» **ABOUT THIS TASK**: Using the records that appear below, write out exactly the lines from the one with "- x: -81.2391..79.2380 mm" through the one with "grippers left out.", keeping both end lines.

☆ ☆ ☆ ☆

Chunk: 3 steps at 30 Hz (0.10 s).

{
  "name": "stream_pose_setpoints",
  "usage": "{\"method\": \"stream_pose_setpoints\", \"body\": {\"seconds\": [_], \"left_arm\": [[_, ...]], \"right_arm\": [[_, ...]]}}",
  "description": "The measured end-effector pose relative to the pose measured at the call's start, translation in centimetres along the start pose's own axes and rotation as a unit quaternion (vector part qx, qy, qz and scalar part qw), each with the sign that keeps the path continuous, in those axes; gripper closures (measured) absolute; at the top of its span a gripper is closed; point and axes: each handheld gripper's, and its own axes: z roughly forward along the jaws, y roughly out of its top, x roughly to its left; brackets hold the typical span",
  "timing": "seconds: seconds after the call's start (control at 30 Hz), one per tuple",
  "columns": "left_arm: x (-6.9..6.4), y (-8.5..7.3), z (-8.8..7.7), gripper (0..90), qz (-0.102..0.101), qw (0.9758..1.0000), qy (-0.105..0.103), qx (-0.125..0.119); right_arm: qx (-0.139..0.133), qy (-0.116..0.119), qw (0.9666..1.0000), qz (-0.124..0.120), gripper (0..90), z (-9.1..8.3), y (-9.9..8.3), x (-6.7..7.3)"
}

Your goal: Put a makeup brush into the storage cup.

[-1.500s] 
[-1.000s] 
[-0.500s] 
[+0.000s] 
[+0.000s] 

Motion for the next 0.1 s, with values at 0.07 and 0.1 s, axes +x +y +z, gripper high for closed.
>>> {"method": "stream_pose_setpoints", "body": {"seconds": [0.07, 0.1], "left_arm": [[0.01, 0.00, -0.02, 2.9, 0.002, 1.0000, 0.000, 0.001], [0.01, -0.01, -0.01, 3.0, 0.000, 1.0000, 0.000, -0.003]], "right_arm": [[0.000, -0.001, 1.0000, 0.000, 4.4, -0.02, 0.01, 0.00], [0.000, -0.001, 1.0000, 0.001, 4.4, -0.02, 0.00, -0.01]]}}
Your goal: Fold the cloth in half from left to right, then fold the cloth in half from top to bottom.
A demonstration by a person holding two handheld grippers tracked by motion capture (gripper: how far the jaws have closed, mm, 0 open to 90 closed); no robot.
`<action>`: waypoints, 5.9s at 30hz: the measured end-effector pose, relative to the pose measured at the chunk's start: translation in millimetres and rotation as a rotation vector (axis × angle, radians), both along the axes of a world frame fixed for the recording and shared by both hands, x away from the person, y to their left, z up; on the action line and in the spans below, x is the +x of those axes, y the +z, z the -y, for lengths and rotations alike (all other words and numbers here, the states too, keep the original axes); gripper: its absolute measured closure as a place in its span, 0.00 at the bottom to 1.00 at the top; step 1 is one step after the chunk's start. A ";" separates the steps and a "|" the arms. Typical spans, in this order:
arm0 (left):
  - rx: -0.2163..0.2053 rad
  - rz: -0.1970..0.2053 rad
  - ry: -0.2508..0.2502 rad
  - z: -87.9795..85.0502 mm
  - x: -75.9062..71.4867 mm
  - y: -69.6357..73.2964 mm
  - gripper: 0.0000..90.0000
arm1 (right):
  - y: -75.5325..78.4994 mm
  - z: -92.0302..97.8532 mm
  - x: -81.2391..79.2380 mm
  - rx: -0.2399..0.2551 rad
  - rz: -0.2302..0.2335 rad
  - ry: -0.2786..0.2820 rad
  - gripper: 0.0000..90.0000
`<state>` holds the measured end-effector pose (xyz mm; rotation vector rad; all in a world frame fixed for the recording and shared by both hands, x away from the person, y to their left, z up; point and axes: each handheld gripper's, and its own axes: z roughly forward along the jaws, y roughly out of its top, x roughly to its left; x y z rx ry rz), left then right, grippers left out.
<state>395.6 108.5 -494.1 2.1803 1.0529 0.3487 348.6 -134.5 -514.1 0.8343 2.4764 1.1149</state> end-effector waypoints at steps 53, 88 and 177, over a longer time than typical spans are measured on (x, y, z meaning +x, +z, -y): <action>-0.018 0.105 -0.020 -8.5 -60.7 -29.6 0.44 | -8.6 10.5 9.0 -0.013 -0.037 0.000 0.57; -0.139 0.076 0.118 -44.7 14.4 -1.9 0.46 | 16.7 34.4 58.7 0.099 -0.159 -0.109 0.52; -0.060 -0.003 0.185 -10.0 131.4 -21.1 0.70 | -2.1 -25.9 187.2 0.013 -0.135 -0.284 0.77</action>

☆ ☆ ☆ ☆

» **EXPECTED OUTPUT**:
  - x: -81.2391..79.2380 mm
  - rx: -0.2399..0.2551 rad
  - rz: -0.2302..0.2335 rad
  - ry: -0.2786..0.2820 rad
  - gripper: 0.0000..90.0000
`<state>` holds the measured end-effector pose (xyz mm; rotation vector rad; all in a world frame fixed for the recording and shared by both hands, x away from the person, y to their left, z up; point and axes: each handheld gripper's, and its own axes: z roughly forward along the jaws, y roughly out of its top, x roughly to its left; x y z rx ry rz), left then right, grippers left out.

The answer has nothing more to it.